Ubiquitin (UB) is universally conserved in eukaryotes while UBLs and URMs are highly conserved in Bacteria and Archaea (Hochstrasser 2009; Richter et al. 2010). Moreover, key similarities between eukaryotic UB and bacterial UBLs (e.g., THiS and MoaD) are mostly structural: the key domain is the “small but versatile” beta-grasp fold that is common to UB, UBLs, and URMs (Burroughs et al. 2012a, b). UB, UBLs, and URMs play critical roles in regulating some of the vital functions of life, including responding to stress such as oxidative, hypoxic, osmotoxic, genotoxic, and heat. These functions are vital for survival but not for replication. UB and UBL (in the Urm1-Uba4 system, which is much closer to THiS and THiF) might have been molecular fossils from the more ancient sulfur-transfer pathway (Hochstrasser 2009, p. 425; van der Veen and Ploeh 2012, pp. 342–3). Metal and sulfur-proteins might have been some of the first sets of proteins that were recruited or assembled into the first protocell. This fact is consistent with the hypothesis that life mostly originated from a hydrothermal environment that is rich in metal and sulfur. Moreover, the fact that beta-grasp fold of UBLs was a RNA-binding domain with connections to RNA metabolism also suggests that its origin has been ancient, most likely before LUCA (Burroughs et al. 2012a, b).Footnote 21 All these facts point to the possibility that UBLs might have been an ancient protein family that play roles in both metabolism centered upon sulfur and RNA-binding/translation before LUCA.
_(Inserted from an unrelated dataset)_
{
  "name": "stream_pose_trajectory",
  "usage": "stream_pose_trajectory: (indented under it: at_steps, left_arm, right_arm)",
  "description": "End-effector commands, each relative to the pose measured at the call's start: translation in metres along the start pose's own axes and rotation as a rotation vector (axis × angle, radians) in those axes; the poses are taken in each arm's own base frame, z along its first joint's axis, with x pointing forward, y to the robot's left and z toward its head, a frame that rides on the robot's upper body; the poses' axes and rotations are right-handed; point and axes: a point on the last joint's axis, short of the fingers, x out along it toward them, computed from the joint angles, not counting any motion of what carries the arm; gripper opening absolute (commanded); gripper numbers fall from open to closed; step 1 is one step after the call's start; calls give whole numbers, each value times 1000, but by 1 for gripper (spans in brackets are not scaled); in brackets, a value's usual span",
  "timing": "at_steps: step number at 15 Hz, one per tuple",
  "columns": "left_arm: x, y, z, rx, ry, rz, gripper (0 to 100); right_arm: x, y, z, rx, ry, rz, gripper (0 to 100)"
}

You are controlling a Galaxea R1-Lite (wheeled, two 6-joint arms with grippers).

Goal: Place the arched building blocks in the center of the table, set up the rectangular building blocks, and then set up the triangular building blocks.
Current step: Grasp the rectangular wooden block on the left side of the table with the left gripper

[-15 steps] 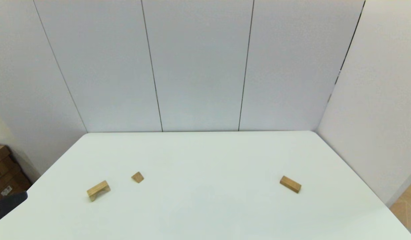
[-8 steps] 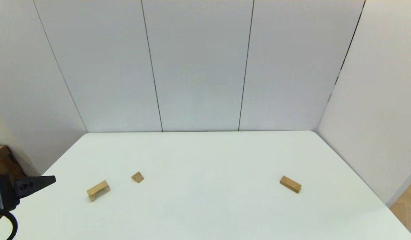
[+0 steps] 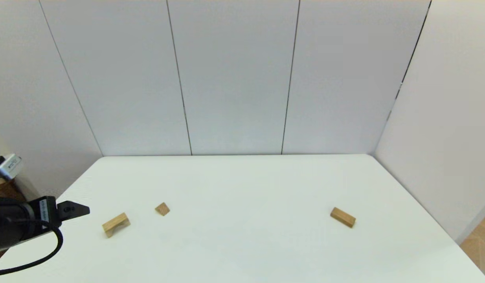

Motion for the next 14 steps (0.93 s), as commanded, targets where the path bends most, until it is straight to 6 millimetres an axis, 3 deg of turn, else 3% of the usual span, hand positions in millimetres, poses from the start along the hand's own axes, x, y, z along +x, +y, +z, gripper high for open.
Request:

If heat shock response apparatus, UBLs, and UBMs had been early inventions that were essential for the survival of FUCAs and LUCA, sequence and structural phylogenomic analysis of them may shed important new light upon the evolution of FUCAs and LUCA. For instance, whereas Bacteria and most Archaea do not encode the ubiquitin system, at least one particular archaea group, Caldiarchaeum subterraneum does and it does not appear to be a result of HGT (Nunoura et al. 2011; Koonin and Yutin 2014). This suggests that ubiquitin evolved from UBLs only in some archaea lineages that later on became ancestors of eukaryotes.

Concluding Remarks

This article advances a new thesis regarding the origin(s) of FUCAs and LUCA as the first cell(s) by broadening our understanding of what constitutes variation, selection, and retention in the pre-Darwinian evolution before LUCA. Most critically, I argue that vesicles’ acquisition and merger via (proto-)endosymbiosis and (proto-)endocytosis has been a powerful force for both variations and selection, and hence a critical mechanism leading to the origin(s) of FUCAs and then LUCA. Moreover, the impact of this mechanism is not limited to genetic, but also structural, functional, and metabolic due to HBMT’s more extensive impact than HGT. Our thesis is not only supported by quite extensive evidence but also resolves some key controversies regarding the origin(s) of FUCAs and then LUCA. Our thesis also points to new directions for further inquiries.